§ WHAT IS REQUIRED
Where a line of the data holds the word "Could", copy that line.

^^^^

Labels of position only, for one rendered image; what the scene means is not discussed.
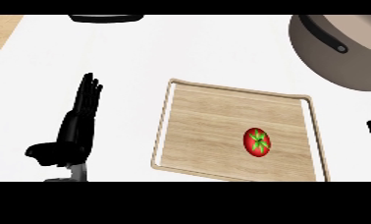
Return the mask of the grey pot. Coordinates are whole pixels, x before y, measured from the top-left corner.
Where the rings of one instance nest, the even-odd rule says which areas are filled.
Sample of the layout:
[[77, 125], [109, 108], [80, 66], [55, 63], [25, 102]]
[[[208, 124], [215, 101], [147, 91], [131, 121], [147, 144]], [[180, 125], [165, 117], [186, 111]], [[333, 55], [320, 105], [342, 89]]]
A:
[[294, 15], [289, 35], [312, 71], [334, 84], [371, 91], [371, 15]]

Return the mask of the black appliance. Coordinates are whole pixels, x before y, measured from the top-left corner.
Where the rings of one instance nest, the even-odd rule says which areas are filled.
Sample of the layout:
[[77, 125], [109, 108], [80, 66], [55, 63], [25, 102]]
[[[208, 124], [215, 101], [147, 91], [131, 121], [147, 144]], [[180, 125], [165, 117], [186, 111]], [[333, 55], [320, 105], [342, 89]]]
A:
[[135, 22], [143, 18], [143, 15], [103, 15], [103, 16], [71, 15], [69, 18], [78, 23], [110, 24], [110, 23]]

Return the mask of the red tomato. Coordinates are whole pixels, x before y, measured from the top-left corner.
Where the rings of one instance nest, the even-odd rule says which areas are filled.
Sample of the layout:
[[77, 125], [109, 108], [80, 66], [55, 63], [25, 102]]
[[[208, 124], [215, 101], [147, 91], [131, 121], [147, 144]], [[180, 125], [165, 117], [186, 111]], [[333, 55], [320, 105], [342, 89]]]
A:
[[250, 128], [243, 135], [243, 146], [247, 153], [255, 157], [262, 157], [271, 150], [271, 140], [268, 134], [259, 128]]

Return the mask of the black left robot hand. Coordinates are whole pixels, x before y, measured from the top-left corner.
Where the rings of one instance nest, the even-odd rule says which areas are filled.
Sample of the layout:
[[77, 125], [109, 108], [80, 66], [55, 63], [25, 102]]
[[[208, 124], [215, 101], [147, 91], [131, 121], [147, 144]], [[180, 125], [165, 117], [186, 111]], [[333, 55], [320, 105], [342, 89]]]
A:
[[85, 162], [93, 148], [102, 89], [103, 86], [93, 74], [85, 74], [77, 90], [74, 107], [62, 120], [56, 141], [31, 145], [25, 152], [41, 166], [65, 167]]

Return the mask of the pale wooden board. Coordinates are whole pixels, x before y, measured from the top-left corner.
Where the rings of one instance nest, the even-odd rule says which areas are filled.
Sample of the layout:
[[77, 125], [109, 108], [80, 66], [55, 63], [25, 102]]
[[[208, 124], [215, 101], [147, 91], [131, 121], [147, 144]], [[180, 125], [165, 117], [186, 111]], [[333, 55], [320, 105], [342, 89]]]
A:
[[0, 15], [0, 49], [7, 42], [22, 18], [22, 15]]

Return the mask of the pale wooden tray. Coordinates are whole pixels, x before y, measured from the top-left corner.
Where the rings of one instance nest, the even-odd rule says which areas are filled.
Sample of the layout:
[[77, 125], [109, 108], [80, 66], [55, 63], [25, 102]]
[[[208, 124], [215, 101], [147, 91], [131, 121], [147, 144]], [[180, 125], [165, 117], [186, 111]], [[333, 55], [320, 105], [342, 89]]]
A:
[[[243, 135], [259, 128], [271, 150], [252, 156]], [[150, 167], [227, 181], [328, 181], [312, 98], [172, 79]]]

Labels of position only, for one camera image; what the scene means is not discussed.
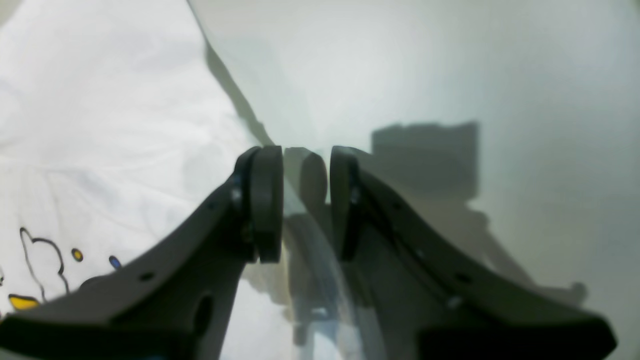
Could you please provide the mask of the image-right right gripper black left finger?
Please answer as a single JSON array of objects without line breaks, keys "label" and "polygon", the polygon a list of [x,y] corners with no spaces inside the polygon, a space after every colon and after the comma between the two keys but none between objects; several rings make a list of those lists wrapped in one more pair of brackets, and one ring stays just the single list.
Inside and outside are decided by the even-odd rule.
[{"label": "image-right right gripper black left finger", "polygon": [[109,275],[9,315],[1,347],[37,360],[217,360],[247,264],[281,259],[281,146],[254,146],[160,243]]}]

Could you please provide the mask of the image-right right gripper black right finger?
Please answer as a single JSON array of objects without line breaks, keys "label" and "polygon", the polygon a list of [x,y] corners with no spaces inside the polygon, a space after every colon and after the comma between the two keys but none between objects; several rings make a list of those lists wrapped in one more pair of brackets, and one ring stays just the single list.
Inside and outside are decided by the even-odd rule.
[{"label": "image-right right gripper black right finger", "polygon": [[606,319],[541,296],[455,248],[354,148],[331,150],[333,250],[373,311],[367,343],[389,360],[604,360]]}]

^^^^

§ ANSWER SPACE
Could you please provide the mask of the image-right right gripper black left finger?
Could you please provide the mask of the image-right right gripper black right finger?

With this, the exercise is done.